I also read Paine’s Common Sense this year. It’s a book that helped to galvanize the American revolution, and contains some pretty in depth discussion of government and politics. I also read Paine’s Rights of Man and, to my surprise, did not enjoy it very much at all. Rights of Man has not aged well, given the horrors of the French Revolution, and it quickly becomes clear why Paine was so often banished, imprisoned, or generally reviled in his own time. His vitriol undermines his credibility. Rights of Man is, in my opinion, a tedious and somewhat wrong-headed attack on Edmund Burke's Reflections of the Revolution in France. It's sort of astonishing how Paine can be so right in The Crisis, and in Common Sense, and then so utterly wrong about the French Revolution. I’d like to think that once the French mob imprisoned Paine for a while, he began to see Burke’s point about the tyranny of the mob.

7) City of Fortune by Roger Crowley. A fascinating history of the rise and fall of the Venetian empire. It’s an incredible testimony to the power of democracy and capitalism, that a tiny island like Venice can ever have transformed itself into a global power. Venice conquering Istanbul in the fourth crusade is one of the more astonishing tales in history. Similarly, the story of Venice striking back against their Genovese besiegers in the Venice-Genoa Wars is one of the best lessons in Italian military history. I also read Conquerors by Roger Crowley this year and he vividly tells a similar story of unlikely conquest — how the Portuguese discovered trade routes with India and built a wealthy empire.
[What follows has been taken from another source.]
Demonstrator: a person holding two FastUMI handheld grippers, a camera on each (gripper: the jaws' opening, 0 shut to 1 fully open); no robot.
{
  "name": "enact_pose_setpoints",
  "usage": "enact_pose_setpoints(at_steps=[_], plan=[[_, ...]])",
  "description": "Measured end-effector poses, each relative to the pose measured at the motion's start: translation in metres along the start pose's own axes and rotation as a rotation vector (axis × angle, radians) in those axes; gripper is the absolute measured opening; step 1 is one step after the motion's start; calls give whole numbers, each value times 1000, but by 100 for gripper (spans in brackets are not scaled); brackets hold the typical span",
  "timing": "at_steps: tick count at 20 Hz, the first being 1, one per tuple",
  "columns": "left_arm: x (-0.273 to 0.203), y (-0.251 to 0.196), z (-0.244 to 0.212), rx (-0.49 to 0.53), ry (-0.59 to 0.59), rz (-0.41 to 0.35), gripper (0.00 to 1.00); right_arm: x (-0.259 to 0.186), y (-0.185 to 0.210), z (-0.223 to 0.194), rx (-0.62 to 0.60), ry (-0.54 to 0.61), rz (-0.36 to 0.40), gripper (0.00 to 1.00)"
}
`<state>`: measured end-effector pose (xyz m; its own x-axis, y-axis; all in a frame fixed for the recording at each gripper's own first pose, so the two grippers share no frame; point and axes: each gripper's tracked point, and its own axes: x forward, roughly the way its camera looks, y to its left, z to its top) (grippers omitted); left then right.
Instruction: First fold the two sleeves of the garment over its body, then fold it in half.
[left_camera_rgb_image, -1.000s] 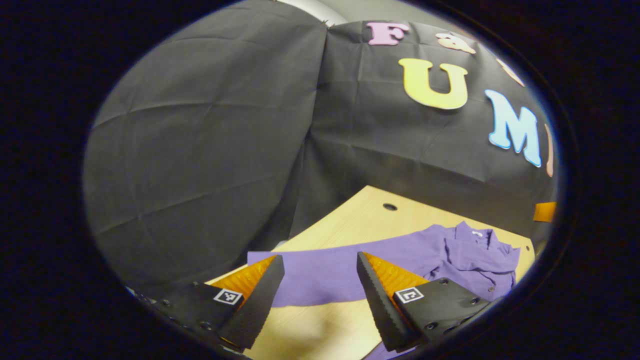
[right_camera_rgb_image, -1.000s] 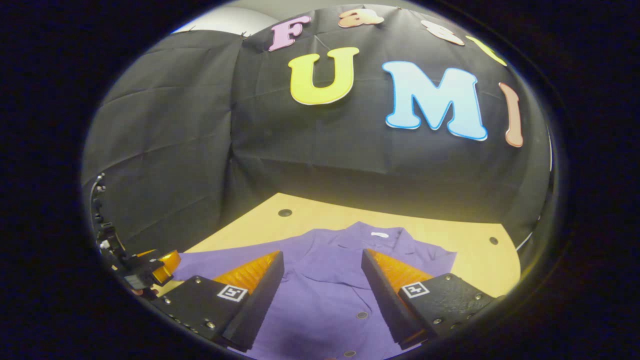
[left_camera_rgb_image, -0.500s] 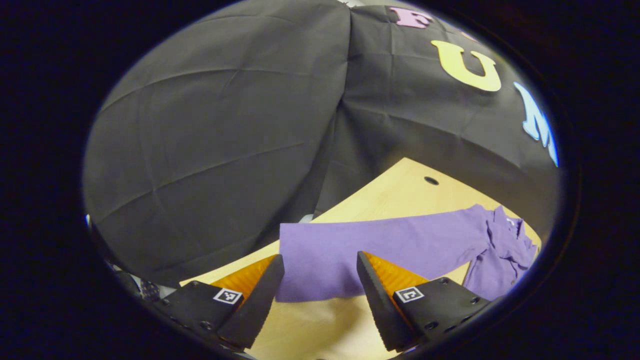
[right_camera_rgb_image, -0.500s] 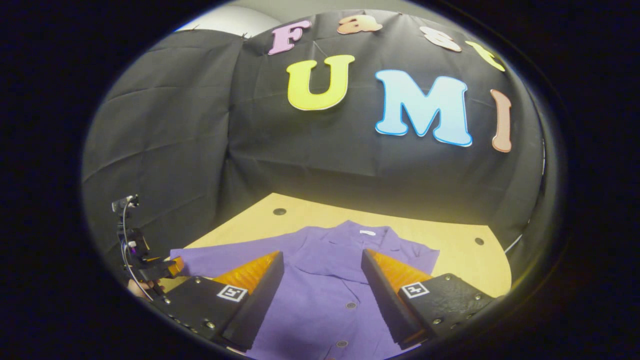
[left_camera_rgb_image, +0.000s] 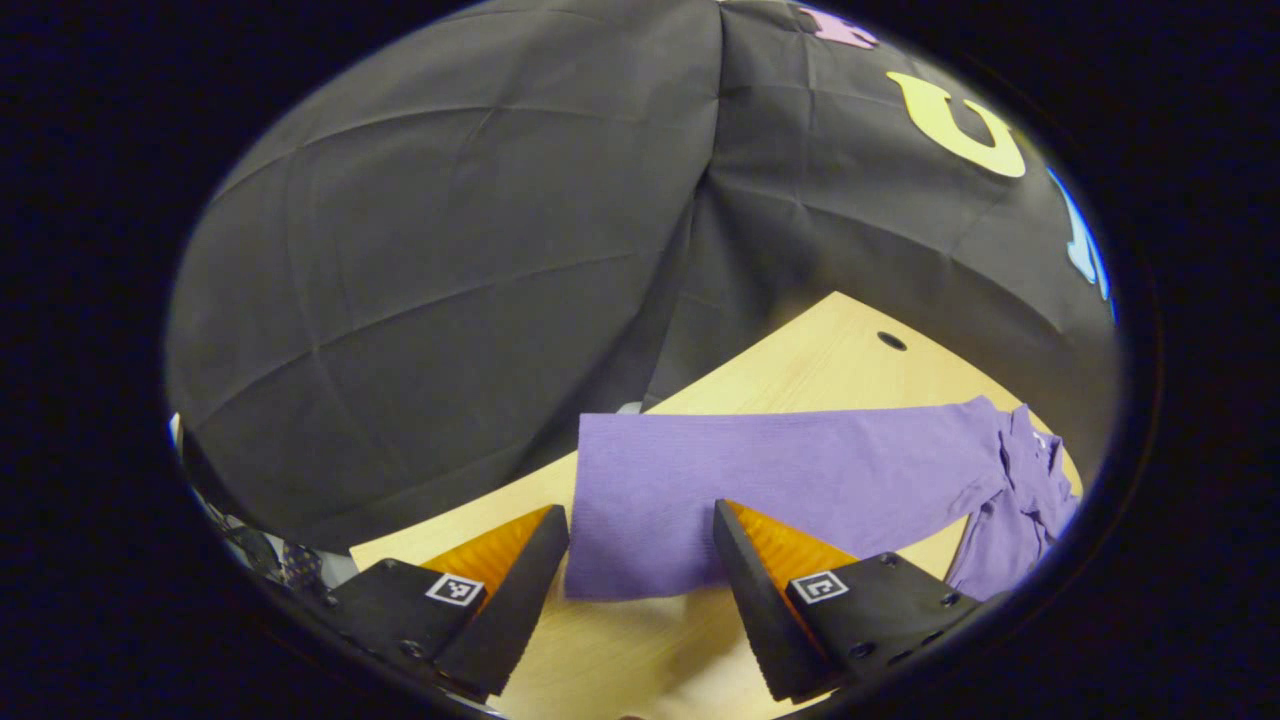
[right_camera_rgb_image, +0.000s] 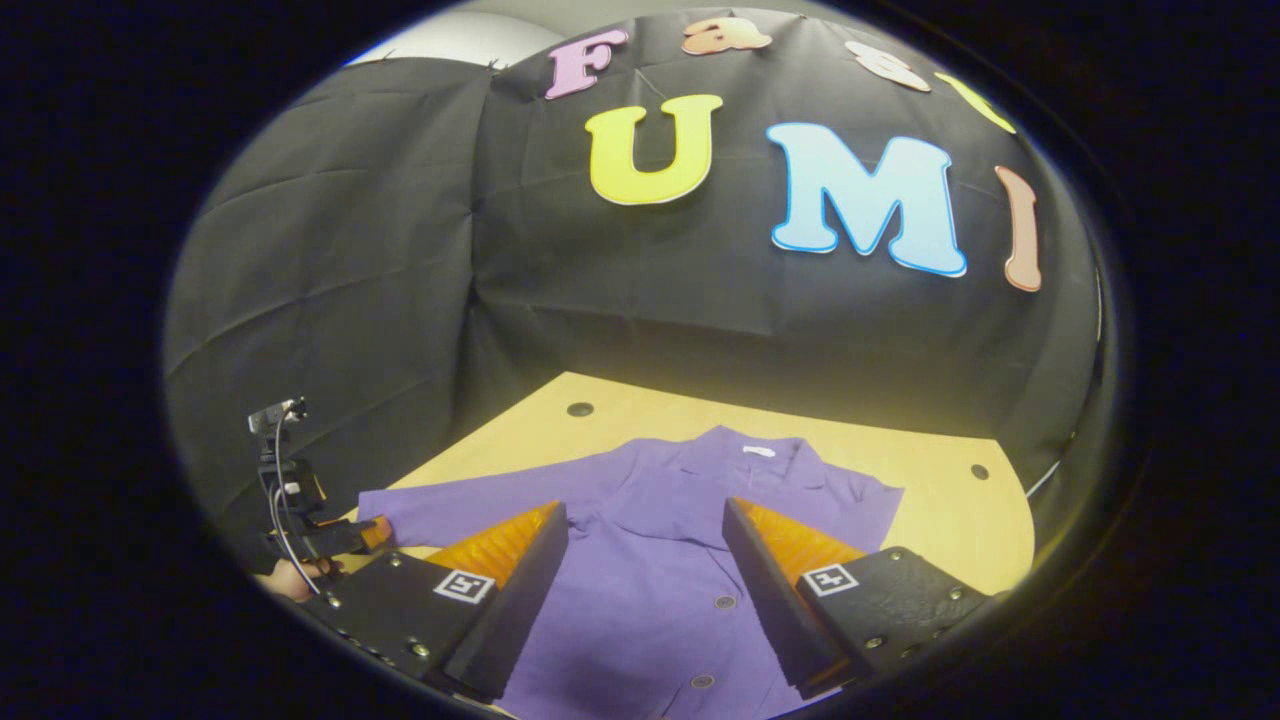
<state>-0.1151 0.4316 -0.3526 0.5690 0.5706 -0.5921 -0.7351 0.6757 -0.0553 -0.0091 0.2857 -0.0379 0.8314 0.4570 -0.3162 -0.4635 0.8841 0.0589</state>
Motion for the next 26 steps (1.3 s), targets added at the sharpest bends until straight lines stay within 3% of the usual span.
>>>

8) No Rules Rules: Netflix and the Culture of Reinvention by Reed Hastings and Erin Meyer. I would put this book up there with Drive and Seven Habits of Highly Effective People as among the best business books in the genre. Hastings takes a first principles approach to running a company and he uses logic and research to overturn many outdated assumptions. Netflix quickly fires any under-performing employees and does everything in its power to keep good employees. The Netflix culture preaches “Freedom and Responsibility;” employees choose their own vacation time, sign their own contracts without approvals, decide their own travel and meal expense policies, and are trained to give their fellow employees painfully honest feedback. Netflix doesn’t pay bonuses and provides convincing evidence of how bonuses – at least in certain industries – stifle innovation and experimentation. This is a fascinating book and a slap across the face to traditional corporate culture.

9) The Age of Napoleon by Will & Ariel Durant. An extremely detailed portrait of an era and an overwhelming condemnation of the French Revolution.
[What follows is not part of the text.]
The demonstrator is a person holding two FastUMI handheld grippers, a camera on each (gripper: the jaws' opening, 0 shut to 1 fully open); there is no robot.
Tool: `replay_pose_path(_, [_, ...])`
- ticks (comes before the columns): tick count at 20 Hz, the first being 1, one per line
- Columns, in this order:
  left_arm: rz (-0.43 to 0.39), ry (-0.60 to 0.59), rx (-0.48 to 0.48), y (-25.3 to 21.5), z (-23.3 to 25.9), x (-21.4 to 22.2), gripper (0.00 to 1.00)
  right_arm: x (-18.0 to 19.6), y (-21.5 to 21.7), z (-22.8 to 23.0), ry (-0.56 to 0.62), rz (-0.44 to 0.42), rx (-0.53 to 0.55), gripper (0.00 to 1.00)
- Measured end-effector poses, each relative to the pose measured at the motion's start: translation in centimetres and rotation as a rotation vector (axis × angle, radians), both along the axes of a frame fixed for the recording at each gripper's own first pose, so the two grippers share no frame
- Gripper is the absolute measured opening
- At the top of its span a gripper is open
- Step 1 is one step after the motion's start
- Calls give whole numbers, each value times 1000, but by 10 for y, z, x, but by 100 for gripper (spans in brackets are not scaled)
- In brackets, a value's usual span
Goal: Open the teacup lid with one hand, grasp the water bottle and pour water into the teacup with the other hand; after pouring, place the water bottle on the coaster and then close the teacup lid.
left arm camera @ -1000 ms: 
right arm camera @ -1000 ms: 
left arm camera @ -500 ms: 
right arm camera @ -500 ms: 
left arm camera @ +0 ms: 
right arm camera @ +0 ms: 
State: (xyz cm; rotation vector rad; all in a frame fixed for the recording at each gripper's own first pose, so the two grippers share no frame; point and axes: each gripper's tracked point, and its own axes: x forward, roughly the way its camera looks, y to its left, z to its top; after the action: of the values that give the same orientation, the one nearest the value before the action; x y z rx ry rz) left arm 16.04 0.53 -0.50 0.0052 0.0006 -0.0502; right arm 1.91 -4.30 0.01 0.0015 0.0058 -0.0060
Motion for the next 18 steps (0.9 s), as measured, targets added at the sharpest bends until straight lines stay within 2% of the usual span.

10) The Perfectionists by Simon Winchester. Surprisingly heartwarming stories about the advent and rise of precision engineering, from the dawn of the industrial revolution to the age of the transistor. It never occurred to me that the very idea to make parts interchangeable – as in musket triggers or lock cylinders – was a giant leap forward for humankind. Some of the inventors we owe so much to became terrifically wealthy while others toiled in obscurity and are much forgotten by history. Frank Whittle’s twelve-year struggle to fight British bureaucratic ineptitude and create the jet engine brought tears to my eyes. Engineers are rarely recognized by society, but without precision engineering there would be no industrial revolution and we would enjoy none of the many wonders of modern life.